Heading up the list are three White House aides: senior adviser Dan Pfeiffer, and deputy national security advisers Ben Rhodes and Caroline Atkinson.
Also targeted for sanctions are Senate Majority Leader Harry Reid (D-Nev.) and House Speaker John Boehner (R-Ohio).
“The Speaker is proud to be included on a list of those willing to stand against Putin’s aggression,” said Boehner spokesman Michael Steel.
(Also on POLITICO: Obama expands Russia sanctions)
Sen. John McCain (R-Ariz.), Washington’s most vocal Russia hawk and the leader of a Senate delegation to Ukraine last week, made the list, but Sen. Dick Durbin (D-Ill.), who was the most prominent Democrat on the trip, did not.
“I guess this means my spring break in Siberia is off, my Gazprom stock is lost, and my secret bank account in Moscow is frozen,” McCain said, in a sarcastic statement released by his office. “Nonetheless, I will never cease my efforts on behalf of the freedom, independence, and territorial integrity of Ukraine, including Crimea.”

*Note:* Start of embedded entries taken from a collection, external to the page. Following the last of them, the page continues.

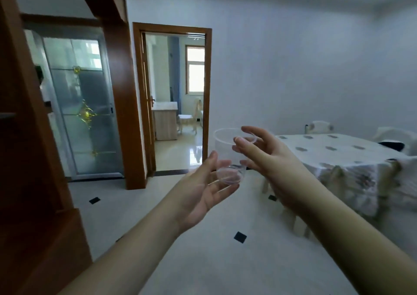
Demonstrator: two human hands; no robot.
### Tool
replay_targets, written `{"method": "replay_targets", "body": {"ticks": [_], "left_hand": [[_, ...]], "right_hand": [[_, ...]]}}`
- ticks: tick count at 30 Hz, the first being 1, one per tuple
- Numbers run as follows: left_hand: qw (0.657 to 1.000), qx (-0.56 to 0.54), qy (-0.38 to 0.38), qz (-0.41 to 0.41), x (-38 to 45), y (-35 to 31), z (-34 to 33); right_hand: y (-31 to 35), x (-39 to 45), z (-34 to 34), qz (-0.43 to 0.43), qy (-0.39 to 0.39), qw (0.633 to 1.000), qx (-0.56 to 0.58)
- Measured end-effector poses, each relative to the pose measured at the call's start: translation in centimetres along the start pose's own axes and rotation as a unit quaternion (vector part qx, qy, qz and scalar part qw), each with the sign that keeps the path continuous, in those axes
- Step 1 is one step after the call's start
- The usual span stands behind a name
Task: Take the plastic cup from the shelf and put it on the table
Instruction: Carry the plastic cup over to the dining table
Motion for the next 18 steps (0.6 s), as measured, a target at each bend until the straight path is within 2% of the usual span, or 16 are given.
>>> {"method": "replay_targets", "body": {"ticks": [9,18], "left_hand": [[0.999,0.009,0.030,0.027,10.7,4.9,-6.9],[0.999,0.010,0.003,0.046,18.3,9.4,-8.0]], "right_hand": [[-3.4,5.6,11.2,0.001,-0.036,0.997,0.065],[-7.5,12.4,15.4,-0.020,-0.059,0.995,0.077]]}}
Point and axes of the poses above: each hand's wrist, its own x-axis towards the middle knuckle, its own z-axis out of the back of the hand, y = z × x, the point moved 4 cm from there along x, towards the middle knuckle, and after that the axes turned 13 degrees about -z, right-handed, at the moved point
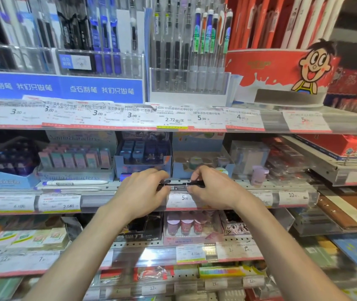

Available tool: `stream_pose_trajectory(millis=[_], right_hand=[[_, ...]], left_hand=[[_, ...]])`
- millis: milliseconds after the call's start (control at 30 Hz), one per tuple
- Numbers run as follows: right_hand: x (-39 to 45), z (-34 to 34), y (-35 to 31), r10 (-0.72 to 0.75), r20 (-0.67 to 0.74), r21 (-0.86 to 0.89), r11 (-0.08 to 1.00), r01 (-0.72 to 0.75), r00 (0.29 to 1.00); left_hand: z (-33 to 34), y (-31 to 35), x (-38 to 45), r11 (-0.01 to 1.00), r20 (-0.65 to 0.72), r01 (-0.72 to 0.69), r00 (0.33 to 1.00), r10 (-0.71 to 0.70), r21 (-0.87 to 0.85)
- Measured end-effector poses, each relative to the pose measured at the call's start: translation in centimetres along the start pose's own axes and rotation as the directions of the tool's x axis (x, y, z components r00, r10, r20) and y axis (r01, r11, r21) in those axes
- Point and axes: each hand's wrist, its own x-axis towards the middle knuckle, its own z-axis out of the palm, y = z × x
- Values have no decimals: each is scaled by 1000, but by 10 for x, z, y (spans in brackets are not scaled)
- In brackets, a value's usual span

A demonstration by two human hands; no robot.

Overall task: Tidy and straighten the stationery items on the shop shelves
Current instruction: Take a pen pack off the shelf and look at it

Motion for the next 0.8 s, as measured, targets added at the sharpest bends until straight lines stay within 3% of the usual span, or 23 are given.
stream_pose_trajectory(millis=[400, 800], right_hand=[[0, -2, 2, -4, 5, 53, 999, 4, 1000], [-7, -9, -4, -30, -184, 168, 984, 61, 982]], left_hand=[[-3, 1, -2, 1000, 19, -3, 1000, 3, -9], [-4, -7, -4, 985, -121, -27, 993, 6, -170]])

Senate Foreign Relations Robert Menendez (D-N.J.) and Energy and Natural Resources Chairwoman Mary Landrieu (D-La.) also drew Russia’s attention, as did Indiana Republican Sen. Dan Coats.
(Also on POLITICO: Obama rules out military excursion)
“While I’m disappointed that I won’t be able to go on vacation with my family in Siberia this summer, I am honored to be on this list,” Coats said in a statement. “Putin’s recent aggression is unacceptable, and America must join with our European allies to isolate and punish Russia. I will continue to lead efforts on Capitol Hill to bring Putin to his senses.”
“Being sanctioned by President Putin is a badge of honor. It will not stop me from using my power as chair of the Energy Committee to promote America as an energy superpower and help increase energy exports around the world,” Landrieu said. “And it most certainly will not stop me from advocating for orphans in Russia and around the world.”
Though the Russians have essentially laughed off the sanctions imposed by the White House, an administration official Thursday morning dismissed that as “bluster,” saying they’re feeling the pain. The administration added 20 Russians who are either in the government or with strong ties to the government to its targeted sanction list Thursday.
At this point, the impact of the sanctions isn’t at all clear —the Russians that the American sanctions targeted, according to administration officials, had holdings in international accounts that can be impeded or frozen. That does not seem to be the case for the nine Americans in Putin’s sights.
“If standing up for #democracy & sovereignty in #Ukraine means I’m #SanctionedByPutin, I’ll take it,” Menendez tweeted.